Excerpts from a dataset:
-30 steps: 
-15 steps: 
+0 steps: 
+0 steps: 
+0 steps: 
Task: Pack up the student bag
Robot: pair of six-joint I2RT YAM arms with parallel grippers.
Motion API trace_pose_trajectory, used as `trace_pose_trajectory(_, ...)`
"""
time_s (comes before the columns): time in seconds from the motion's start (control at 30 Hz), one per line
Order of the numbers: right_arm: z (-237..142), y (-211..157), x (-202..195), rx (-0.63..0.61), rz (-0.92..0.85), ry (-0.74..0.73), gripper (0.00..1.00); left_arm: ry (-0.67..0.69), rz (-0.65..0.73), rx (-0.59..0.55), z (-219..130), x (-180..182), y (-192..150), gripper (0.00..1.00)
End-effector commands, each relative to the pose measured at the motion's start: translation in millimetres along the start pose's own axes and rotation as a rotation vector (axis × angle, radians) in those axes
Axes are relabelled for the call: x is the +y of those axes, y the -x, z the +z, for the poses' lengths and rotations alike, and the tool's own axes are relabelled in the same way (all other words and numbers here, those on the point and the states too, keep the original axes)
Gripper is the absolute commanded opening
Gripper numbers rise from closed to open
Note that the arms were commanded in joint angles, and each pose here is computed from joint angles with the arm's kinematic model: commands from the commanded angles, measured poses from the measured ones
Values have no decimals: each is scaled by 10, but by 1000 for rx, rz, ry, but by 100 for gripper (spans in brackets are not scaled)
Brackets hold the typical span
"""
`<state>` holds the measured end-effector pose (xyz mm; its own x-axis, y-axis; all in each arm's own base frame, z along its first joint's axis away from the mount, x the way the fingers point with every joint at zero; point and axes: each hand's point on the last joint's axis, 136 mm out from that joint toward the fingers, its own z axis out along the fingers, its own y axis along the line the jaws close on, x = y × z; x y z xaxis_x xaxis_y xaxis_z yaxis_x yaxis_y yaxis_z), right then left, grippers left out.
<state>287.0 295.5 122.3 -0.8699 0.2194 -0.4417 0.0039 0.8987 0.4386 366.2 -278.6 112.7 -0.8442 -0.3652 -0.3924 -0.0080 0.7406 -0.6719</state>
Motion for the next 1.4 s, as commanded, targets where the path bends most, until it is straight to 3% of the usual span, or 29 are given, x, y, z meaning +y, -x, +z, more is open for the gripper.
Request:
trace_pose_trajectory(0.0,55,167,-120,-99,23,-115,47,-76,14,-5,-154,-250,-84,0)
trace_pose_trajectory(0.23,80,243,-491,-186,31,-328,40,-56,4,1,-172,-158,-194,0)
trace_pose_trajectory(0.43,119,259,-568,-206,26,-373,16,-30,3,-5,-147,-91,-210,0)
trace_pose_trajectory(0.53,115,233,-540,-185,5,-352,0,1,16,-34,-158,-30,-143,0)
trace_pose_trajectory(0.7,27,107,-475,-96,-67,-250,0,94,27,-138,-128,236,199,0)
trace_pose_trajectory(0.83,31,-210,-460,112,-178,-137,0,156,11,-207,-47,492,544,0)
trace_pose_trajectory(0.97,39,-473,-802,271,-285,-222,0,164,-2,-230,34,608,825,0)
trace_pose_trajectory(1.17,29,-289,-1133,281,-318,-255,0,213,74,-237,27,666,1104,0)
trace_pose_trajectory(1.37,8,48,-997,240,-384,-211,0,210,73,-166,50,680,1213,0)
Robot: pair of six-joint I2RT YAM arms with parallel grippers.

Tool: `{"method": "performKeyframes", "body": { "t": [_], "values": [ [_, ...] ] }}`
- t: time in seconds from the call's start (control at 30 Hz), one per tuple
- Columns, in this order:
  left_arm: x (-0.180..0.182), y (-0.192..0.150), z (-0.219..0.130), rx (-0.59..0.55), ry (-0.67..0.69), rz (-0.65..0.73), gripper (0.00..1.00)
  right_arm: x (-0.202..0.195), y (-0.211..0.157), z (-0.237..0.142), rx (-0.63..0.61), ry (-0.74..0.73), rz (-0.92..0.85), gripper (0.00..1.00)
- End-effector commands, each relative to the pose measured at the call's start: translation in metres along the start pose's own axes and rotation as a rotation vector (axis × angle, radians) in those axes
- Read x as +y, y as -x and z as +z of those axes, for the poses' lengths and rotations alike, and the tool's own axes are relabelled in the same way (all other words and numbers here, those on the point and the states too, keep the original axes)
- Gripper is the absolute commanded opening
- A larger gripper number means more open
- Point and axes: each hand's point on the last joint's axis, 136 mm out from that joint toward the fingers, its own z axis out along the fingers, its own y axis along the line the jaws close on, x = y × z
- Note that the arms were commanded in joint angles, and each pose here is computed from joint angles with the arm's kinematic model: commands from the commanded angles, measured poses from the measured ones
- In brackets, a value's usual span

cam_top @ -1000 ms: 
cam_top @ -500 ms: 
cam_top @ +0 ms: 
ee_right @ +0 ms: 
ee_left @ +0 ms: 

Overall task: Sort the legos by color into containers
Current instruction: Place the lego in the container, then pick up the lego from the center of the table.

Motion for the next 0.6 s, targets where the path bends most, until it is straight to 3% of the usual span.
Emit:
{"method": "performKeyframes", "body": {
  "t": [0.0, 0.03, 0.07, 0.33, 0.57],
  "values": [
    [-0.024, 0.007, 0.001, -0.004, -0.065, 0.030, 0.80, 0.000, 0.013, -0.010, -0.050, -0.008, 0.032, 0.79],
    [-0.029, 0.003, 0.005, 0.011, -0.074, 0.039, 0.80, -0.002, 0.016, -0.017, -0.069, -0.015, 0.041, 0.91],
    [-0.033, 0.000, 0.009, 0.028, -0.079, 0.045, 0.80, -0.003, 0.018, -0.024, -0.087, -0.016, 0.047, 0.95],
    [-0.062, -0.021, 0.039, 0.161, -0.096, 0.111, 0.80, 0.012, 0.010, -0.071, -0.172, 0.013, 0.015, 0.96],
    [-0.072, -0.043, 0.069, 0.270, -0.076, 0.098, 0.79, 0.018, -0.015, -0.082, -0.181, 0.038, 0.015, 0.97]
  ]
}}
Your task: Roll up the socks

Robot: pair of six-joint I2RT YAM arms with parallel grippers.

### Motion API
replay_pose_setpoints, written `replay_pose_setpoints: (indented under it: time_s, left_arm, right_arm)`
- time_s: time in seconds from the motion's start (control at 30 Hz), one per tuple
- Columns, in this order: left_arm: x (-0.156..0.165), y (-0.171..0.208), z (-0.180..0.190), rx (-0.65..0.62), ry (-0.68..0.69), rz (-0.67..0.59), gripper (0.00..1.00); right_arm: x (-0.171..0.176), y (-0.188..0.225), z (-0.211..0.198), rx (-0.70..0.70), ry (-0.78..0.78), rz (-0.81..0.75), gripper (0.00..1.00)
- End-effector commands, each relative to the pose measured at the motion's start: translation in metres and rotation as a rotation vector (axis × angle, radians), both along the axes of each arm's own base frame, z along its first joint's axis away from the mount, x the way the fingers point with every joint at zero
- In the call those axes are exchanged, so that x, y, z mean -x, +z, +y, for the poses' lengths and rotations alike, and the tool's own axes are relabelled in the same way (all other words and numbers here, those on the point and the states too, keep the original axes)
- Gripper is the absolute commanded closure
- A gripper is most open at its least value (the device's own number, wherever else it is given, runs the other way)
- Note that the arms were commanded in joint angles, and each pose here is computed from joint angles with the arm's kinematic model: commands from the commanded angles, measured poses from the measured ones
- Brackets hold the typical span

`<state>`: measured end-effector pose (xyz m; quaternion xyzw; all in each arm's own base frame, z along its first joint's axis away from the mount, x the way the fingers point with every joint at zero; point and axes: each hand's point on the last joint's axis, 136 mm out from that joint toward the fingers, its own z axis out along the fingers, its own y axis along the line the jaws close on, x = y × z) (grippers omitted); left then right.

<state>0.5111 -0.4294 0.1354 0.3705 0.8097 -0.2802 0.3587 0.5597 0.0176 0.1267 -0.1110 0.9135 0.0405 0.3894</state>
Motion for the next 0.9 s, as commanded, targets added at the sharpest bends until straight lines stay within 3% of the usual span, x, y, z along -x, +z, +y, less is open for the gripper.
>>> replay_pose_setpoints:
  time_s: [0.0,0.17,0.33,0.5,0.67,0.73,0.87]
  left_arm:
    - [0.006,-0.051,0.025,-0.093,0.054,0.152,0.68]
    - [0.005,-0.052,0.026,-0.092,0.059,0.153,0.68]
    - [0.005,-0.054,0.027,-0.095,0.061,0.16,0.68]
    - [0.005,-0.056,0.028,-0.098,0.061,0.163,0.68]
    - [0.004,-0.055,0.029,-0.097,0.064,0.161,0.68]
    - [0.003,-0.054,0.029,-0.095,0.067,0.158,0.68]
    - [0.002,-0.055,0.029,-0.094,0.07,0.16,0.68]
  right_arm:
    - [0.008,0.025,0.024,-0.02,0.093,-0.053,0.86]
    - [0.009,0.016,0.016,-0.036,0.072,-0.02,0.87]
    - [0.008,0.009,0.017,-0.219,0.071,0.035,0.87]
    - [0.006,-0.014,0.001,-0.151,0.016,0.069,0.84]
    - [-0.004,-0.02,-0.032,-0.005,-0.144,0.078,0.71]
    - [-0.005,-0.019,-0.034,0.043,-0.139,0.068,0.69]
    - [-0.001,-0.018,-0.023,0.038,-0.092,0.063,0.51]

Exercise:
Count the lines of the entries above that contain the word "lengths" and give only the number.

Response to this exercise:
3